ABOUT THIS TASK:
What is the number of lines in the data below that contain "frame"? Reply with the number only.

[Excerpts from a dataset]

= Beginning of Section =

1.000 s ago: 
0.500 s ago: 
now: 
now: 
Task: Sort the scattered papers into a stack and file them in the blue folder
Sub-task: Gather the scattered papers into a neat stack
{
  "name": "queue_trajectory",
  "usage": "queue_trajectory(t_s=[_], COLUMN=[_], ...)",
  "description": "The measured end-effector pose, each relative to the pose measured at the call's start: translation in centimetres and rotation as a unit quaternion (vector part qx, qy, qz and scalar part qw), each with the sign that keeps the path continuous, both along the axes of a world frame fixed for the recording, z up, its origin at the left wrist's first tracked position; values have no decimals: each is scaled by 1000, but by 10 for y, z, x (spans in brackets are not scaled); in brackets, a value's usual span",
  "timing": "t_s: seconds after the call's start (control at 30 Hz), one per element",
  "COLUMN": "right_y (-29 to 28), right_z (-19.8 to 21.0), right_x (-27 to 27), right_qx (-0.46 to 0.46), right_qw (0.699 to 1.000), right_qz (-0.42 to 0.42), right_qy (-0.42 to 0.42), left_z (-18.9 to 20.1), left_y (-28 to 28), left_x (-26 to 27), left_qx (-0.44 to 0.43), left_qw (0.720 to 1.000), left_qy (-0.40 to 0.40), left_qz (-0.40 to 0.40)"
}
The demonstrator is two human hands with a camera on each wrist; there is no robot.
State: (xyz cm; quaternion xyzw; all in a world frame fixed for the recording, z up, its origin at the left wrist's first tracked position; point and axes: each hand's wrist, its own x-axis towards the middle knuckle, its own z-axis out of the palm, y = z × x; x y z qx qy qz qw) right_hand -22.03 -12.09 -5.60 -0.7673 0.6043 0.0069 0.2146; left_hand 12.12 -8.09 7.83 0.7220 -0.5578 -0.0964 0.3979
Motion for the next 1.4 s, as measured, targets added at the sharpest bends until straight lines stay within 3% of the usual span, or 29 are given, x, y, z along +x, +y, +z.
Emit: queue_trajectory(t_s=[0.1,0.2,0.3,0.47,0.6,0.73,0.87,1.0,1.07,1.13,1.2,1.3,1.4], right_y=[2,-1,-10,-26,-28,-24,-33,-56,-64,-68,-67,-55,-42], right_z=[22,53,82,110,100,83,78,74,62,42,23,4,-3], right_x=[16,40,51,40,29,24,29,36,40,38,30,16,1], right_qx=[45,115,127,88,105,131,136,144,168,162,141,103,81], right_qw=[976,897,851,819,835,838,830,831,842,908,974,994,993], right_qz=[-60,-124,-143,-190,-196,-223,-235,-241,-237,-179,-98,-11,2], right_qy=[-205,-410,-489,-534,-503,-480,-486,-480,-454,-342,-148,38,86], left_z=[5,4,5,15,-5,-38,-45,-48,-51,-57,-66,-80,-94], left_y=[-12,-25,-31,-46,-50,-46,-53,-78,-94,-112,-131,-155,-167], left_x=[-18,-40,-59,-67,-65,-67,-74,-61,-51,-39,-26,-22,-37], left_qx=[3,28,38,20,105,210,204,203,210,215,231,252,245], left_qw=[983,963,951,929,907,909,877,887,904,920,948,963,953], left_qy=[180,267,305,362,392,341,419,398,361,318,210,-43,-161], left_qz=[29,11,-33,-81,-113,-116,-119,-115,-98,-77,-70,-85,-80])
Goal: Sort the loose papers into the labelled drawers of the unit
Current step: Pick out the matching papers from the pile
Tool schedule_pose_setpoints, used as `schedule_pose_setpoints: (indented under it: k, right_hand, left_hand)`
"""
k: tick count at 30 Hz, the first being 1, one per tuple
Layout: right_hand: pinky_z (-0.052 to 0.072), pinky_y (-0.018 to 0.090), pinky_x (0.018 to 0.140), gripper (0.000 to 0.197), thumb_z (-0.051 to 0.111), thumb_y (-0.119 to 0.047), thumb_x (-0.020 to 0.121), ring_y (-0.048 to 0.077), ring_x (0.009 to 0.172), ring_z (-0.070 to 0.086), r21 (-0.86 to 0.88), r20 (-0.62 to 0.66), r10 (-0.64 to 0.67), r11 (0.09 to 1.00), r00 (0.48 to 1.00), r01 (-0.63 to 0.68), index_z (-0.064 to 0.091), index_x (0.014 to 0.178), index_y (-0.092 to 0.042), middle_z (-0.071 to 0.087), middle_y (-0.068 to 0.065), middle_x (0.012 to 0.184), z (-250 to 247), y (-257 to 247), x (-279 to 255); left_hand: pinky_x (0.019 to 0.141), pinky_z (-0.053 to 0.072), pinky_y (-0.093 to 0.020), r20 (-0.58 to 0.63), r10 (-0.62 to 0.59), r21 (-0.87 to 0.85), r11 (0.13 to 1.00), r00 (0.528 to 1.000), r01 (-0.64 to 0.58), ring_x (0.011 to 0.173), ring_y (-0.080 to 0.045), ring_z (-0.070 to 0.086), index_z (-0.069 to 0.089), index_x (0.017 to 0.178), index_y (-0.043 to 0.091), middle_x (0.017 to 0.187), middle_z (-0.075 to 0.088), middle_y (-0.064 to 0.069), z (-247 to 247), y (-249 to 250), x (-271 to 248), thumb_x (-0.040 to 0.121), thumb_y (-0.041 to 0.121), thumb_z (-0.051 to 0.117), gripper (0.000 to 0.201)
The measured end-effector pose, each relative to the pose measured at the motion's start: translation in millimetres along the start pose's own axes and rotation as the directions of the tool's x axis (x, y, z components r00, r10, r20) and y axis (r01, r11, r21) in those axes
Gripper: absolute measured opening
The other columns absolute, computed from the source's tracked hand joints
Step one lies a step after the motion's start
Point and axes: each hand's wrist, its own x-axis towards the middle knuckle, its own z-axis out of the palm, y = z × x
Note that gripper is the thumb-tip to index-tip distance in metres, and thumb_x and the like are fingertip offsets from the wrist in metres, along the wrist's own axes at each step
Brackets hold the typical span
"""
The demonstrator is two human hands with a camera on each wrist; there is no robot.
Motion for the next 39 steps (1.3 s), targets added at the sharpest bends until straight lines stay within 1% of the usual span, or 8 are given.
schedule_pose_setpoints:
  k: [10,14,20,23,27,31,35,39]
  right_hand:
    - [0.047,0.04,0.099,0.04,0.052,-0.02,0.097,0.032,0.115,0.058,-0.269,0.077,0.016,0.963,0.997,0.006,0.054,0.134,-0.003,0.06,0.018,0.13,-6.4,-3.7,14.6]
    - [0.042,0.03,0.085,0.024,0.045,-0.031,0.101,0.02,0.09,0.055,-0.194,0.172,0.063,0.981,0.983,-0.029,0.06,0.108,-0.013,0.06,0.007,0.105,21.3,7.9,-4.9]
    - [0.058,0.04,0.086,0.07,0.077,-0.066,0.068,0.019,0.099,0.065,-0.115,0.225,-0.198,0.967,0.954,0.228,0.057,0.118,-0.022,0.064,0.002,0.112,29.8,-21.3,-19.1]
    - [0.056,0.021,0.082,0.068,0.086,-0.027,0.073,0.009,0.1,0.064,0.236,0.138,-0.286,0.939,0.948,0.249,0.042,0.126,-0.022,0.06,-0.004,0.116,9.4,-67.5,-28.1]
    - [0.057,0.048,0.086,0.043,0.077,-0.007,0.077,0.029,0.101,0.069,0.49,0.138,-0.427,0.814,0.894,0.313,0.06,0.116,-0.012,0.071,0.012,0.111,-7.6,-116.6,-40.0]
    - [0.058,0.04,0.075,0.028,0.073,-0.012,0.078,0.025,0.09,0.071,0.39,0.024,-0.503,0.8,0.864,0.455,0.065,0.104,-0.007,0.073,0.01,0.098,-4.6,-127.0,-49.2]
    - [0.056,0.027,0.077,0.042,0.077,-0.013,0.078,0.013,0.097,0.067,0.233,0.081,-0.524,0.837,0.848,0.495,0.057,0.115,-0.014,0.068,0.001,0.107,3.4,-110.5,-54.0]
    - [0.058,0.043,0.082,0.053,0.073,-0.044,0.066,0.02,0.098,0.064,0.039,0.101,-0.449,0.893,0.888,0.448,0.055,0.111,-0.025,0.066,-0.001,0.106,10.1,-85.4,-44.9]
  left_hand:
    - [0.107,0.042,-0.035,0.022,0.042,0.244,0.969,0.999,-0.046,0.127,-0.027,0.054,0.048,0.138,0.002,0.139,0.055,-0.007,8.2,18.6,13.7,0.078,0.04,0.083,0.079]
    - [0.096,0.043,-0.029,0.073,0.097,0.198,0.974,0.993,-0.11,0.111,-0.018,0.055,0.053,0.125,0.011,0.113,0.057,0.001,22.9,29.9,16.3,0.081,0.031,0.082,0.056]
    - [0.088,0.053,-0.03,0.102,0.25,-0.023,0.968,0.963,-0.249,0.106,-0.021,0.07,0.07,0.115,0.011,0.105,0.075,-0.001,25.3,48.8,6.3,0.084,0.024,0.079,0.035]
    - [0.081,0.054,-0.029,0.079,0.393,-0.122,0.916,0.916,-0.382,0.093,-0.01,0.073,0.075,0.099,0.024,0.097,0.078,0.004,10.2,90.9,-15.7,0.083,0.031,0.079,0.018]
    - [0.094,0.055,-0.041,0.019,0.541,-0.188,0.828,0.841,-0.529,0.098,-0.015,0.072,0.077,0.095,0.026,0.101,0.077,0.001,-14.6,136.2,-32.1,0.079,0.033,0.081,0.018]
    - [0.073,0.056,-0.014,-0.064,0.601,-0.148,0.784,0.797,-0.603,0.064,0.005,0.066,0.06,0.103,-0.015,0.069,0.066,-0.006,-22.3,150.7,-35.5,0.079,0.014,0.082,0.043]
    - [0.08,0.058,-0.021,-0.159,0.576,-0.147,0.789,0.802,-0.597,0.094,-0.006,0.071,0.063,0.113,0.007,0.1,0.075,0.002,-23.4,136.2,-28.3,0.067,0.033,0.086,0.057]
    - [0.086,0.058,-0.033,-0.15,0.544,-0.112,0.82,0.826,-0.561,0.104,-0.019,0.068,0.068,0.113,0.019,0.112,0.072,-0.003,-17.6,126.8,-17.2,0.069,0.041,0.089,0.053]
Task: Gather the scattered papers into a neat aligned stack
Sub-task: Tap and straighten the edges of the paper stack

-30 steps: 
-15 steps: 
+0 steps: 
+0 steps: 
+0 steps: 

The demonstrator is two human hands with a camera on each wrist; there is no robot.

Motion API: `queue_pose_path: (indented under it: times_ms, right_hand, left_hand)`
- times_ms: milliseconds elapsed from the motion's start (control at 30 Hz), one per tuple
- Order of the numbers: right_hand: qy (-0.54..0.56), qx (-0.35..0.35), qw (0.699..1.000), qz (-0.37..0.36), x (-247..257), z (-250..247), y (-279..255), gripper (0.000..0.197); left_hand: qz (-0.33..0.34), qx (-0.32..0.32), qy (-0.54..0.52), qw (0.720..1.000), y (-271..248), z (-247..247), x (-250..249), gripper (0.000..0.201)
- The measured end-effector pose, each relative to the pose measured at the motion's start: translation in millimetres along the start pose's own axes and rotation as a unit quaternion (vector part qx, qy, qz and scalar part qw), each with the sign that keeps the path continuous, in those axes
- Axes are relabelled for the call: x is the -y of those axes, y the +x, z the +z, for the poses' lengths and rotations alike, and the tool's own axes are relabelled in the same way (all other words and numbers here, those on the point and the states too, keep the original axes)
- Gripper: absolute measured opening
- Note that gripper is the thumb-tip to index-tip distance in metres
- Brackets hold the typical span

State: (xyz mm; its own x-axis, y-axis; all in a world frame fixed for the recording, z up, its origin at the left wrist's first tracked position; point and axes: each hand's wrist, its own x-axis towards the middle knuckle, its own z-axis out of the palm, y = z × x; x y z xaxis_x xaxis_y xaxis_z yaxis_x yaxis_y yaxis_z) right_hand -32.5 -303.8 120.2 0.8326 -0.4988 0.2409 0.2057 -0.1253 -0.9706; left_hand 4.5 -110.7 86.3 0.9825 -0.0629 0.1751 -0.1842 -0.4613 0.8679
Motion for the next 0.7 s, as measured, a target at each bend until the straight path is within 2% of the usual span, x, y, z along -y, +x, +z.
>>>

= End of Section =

RESULT OF THE EXERCISE:
3